After the end of World War II the cross-border train traffic came to a complete standstill. 1953 from Czechoslovakia, a wire fence drawn across the railway lines and interrupted the tracks. Even in the reception building had been completed the separation by walls. The Czech passenger trains now ended in a few miles north of the border station located Železná Ruda ( Markt Eisenstein ). The DB went with her ​​face to the buffer stop at the border fence and took the southern half of the split reception building. The steam operation of the DB to Bavarian Eisenstein ended for passenger and freight transport in the 1970s. It remained for a long time the rail buses, these were later replaced by diesel locomotives with n- cars.

After the end of the Eastern Bloc

The border crossing was opened for rail traffic on 2 June 1991. Since then head to the trains of České Railways ( ČD ) to Klatovy ( Klattau ) and Plzeň (Pilsen) change. For shunting both railway companies use the tracks without regard to the demarcation of the boundary. Today, on the German side the trains Regentalbahn on behalf of DB Regio Bayern under the logo " Forest Railway " of Plattling rain and Zwiesel to Bavarian Eisenstein.

In 2006, the Nature Park Bavarian Forest bought the German part of the building.

After the signal systems of the station were prepared for the cross-border traffic, since 28 May 2006 forest drive train Regio-Shuttle to in the Špičák seven kilometers away ( Spitzberg ). There is then a transfer possibility to Pilsen. This is the first regularly scheduled cross-border traffic on this route since the completion of the line in 1877. The tariff offer the Bavarian Forest ticket was extended to these trips until after Špičák.

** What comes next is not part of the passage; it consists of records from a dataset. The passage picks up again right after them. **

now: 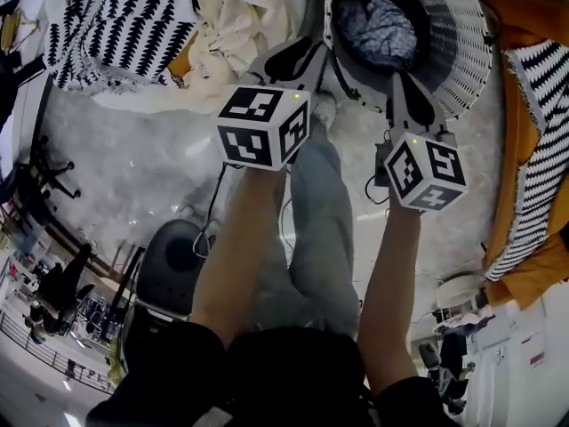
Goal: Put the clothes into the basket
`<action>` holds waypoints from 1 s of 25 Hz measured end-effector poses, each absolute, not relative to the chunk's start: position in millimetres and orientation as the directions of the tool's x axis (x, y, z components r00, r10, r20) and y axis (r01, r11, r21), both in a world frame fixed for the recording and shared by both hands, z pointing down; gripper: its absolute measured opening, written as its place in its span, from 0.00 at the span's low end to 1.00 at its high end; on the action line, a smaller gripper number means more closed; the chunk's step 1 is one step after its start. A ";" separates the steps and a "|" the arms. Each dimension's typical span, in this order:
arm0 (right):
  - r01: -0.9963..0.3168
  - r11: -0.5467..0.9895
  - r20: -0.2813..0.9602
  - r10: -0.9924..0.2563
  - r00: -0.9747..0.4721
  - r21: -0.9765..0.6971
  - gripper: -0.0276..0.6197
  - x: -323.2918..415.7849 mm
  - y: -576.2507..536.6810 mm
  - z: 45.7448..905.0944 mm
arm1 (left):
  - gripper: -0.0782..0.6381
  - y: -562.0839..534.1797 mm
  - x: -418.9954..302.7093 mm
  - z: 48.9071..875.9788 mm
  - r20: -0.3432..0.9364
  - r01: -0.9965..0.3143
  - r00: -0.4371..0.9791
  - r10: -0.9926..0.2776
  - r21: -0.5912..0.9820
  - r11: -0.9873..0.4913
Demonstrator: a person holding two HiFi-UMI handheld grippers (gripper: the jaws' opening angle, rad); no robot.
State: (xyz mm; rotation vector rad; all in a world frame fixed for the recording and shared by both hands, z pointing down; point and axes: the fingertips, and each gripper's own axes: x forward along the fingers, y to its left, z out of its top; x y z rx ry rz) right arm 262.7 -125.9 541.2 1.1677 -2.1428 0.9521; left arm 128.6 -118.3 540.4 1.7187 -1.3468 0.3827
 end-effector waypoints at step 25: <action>-0.510 0.754 0.750 -0.034 -0.661 -0.415 0.39 0.4 -31.7 649.2 | 0.32 81.8 -72.2 662.4 0.870 -0.856 0.054 -0.489 0.293 0.425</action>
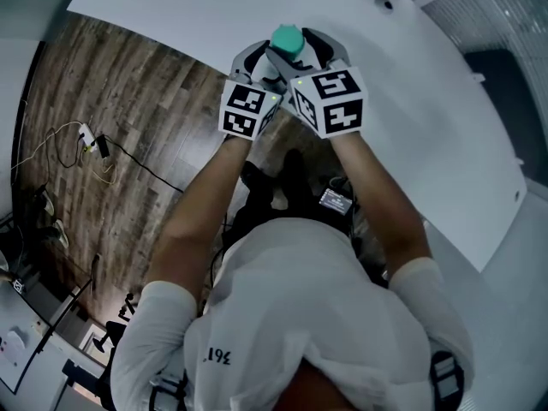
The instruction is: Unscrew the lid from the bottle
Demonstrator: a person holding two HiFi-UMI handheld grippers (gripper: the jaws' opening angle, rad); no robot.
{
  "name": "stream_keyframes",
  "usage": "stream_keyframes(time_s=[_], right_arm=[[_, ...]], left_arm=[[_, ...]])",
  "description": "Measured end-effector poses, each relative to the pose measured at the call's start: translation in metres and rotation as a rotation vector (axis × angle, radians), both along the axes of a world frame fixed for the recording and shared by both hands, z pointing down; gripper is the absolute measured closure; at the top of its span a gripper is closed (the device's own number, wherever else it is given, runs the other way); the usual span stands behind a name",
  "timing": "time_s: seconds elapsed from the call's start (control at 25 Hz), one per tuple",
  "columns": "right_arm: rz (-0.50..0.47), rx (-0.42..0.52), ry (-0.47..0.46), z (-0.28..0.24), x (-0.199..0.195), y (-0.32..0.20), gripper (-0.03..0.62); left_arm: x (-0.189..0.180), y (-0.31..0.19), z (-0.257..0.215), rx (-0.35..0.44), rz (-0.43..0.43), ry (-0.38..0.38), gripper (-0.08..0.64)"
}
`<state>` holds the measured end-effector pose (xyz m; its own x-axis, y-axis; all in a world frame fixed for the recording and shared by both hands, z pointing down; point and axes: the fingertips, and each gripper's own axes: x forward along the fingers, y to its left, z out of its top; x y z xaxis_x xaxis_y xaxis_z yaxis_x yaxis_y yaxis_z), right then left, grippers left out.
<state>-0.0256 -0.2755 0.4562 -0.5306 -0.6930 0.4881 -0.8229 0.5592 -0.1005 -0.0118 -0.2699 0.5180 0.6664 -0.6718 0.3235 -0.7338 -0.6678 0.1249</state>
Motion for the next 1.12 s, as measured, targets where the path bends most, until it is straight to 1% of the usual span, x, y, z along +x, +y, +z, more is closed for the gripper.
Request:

In December 2006, the previous name Železná Ruda of the Czech part of the station was officially changed in Železná Ruda Alžbětín. In the annual timetable 2009/10 reversed hourly trains from Plattling to Bavarian Eisenstein. Individual trains run it until after Špičák. On the Czech side, at alternating local trains and express trains to Plzeň (partly with change in Klatovy ). A total of three couples go by fast train to Prague.

The German railway station part was renovated in the spring of 2010 to mid- 2011 for a total of 5.14 million euros fundamentally. The official groundbreaking ceremony took place after construction began on 10 November 2010. Since the renovation, it houses an exhibition on railway and nature. The Czech station part is owned by the Czech railway network operator SŽDC.

The Bavarian Eisenstein station is also a border tariff point.